Squamish, BC, Canada

Poster Genomics & bioinformatics

Speaker

Poorva Jain (NIH and University of Oxford)

Description

Objectives: Progressive multifocal leukoencephalopathy (PML) is an often-fatal demyelinating disease of the central nervous system, due to reactivation of JC virus (JCV) in the context of severe immune dysfunction. Pathophysiology of JCV infection is complex, and many open questions remain regarding how the virus accumulates genomic rearrangements to reactivate and specifically infects glia. Next generation sequencing technologies provide unprecedented tools to comprehensively survey host-pathogen interactions and create a detailed map integrating JCV intra-host activity and host immune response.

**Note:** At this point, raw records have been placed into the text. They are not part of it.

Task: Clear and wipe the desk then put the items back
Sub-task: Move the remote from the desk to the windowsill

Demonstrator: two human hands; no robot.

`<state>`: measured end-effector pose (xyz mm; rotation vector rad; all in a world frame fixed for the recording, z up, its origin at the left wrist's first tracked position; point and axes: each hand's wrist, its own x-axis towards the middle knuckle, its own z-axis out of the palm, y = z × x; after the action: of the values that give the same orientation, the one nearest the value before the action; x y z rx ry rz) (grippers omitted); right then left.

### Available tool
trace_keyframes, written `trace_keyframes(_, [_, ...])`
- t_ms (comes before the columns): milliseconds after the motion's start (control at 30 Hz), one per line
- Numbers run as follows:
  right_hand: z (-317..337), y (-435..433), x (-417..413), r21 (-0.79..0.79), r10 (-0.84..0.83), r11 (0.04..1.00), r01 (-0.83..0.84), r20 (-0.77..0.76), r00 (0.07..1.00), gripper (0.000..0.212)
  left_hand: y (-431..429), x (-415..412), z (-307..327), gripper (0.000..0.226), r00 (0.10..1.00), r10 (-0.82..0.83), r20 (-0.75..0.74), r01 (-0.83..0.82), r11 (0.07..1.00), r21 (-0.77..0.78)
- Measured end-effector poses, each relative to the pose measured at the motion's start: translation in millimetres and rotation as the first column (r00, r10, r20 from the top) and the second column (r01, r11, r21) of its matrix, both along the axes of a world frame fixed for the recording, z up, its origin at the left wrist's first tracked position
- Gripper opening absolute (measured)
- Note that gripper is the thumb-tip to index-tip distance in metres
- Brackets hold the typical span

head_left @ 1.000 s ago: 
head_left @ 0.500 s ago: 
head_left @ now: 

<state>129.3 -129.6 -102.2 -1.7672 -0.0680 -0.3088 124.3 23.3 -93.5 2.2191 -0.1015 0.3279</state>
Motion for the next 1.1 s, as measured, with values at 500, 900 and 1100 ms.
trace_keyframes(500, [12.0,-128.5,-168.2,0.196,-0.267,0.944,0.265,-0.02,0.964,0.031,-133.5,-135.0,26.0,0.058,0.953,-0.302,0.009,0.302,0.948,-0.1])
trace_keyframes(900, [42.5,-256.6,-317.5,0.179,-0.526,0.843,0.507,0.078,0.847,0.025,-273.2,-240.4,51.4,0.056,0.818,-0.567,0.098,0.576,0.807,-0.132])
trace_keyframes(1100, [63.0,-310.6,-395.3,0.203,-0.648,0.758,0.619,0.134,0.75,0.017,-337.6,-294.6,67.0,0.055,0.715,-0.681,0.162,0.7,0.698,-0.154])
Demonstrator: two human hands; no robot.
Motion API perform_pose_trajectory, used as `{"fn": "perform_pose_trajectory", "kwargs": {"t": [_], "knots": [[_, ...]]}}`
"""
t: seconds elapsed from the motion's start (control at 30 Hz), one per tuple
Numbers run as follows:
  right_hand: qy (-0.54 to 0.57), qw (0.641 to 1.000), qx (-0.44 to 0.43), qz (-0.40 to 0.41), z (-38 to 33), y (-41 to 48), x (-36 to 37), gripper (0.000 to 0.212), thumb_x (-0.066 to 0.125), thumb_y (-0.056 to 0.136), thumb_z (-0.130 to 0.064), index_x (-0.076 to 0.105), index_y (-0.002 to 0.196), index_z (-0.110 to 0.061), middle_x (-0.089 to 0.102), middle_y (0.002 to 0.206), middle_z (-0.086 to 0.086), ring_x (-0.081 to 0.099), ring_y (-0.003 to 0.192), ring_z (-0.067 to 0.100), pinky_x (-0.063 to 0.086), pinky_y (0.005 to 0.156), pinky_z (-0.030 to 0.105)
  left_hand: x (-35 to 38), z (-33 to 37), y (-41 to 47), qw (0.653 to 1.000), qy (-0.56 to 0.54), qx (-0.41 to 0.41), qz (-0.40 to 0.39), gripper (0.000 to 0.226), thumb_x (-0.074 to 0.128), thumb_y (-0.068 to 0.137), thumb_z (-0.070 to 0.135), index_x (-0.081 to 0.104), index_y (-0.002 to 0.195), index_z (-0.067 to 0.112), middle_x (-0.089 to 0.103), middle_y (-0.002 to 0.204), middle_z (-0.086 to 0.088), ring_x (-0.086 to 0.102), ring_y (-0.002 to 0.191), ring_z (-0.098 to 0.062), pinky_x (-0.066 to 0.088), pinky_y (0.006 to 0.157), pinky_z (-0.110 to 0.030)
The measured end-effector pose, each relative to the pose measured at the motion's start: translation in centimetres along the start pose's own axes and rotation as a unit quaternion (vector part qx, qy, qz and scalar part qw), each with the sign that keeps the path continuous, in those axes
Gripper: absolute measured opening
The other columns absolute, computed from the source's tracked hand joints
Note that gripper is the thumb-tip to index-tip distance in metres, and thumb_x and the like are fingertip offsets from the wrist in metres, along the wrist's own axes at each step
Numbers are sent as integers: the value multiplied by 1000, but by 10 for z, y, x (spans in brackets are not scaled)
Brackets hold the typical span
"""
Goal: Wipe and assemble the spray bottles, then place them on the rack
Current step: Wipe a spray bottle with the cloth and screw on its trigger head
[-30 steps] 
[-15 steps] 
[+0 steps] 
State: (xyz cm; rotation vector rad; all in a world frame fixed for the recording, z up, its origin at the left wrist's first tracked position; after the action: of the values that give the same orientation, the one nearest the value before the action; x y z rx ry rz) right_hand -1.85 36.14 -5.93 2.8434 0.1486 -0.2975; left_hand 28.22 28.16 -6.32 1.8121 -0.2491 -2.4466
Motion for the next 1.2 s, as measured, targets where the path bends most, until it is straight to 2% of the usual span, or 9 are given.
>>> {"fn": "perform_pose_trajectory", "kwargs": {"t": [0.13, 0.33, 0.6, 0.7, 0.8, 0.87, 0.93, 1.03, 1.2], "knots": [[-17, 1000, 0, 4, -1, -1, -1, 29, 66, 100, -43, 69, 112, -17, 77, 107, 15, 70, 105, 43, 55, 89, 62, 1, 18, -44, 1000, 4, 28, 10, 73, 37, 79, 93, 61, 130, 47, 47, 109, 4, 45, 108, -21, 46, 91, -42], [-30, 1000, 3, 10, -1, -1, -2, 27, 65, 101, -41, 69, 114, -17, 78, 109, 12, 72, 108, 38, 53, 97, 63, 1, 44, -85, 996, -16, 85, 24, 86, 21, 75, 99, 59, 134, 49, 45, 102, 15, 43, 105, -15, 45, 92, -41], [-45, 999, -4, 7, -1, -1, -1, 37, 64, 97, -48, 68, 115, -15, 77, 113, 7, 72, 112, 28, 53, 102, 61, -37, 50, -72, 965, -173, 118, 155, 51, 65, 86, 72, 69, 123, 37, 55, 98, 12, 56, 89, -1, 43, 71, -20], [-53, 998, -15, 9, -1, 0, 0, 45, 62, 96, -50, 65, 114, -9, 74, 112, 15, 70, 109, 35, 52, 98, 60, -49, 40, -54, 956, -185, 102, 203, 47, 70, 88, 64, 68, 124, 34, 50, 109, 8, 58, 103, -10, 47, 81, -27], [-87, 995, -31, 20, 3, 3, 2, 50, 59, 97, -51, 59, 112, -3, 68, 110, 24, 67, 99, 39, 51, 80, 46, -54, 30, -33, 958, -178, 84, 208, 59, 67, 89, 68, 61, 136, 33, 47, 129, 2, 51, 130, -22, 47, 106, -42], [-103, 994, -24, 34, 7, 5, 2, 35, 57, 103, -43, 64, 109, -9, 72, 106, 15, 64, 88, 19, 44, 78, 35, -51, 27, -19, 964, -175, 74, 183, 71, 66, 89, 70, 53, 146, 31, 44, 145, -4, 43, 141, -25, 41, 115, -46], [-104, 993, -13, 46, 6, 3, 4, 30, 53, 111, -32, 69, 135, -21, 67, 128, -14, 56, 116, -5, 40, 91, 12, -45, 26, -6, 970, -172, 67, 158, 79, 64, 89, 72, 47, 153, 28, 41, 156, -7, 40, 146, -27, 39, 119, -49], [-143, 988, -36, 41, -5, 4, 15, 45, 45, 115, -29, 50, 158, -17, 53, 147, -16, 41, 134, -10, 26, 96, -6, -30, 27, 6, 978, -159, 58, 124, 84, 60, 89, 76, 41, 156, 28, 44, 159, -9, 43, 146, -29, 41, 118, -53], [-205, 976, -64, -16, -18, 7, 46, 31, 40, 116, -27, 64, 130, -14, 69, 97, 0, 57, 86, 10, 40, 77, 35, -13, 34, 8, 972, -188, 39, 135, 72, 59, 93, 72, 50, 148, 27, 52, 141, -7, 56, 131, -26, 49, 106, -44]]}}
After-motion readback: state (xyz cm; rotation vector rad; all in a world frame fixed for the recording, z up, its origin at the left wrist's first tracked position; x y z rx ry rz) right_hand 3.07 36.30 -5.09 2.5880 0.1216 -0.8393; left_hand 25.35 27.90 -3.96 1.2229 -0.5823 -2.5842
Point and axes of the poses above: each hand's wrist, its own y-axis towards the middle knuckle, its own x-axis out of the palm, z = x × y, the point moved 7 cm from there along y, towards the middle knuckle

Methods: Frozen brain sections from two patients who died of PML were analyzed. Ante-mortem clinical MR imaging was used to identify four regions of interest (ROI) for transcriptomic characterization, including leukocortical junction, edge of an active PML lesion, center of a lesion, and normal appearing white matter. Sequencing reads were aligned to the annotated human and the JCV genomes.

Results: Regions of active infection have increased numbers of JCV-infected cells compared to normal appearing white matter. Most highly infected cells cluster separate from healthy cells indicating clearly distinct molecular phenotypes. Highly infected cells generally have less diverse host transcriptional profiles and are more likely classified in S- or G2M-phase, consistent with viral cooption of host cell transcriptional machinery. A minority of infected cells still cluster with healthy cells, primarily oligodendrocytes, neurons, and myeloid cells, likely depicting earlier stages of infection and phagocytosing myeloid cells. Preliminary differential gene expression analysis highlights that pathways associated with innate immunity and antigen presentation are enriched in infected compared to uninfected cells.

Conclusions: We have established an initial workflow for MRI-guided tissue sampling and single cell sequencing that can effectively capture changes in host and viral biology during JCV infection. Current challenges include interpretation of variability observed between patients and optimization of ROI selection. Next steps are to increase sample numbers and complete histopathologic validation of ROIs.

Primary authors

Poorva Jain (NIH and University of Oxford) Sydney Corey (Harvard School of Medicine) Dr Agne Antanaviciute (University of Oxford, Weatherhall Institute of Molecular Medicine) Prof. Hashem Koohy (University of Oxford, Weatherhall Institute of Molecular Medicine) Dr Irene Cortese (National Institute of Neurologic Disease and Stroke (NINDS) at the National Institutes of Health (NIH))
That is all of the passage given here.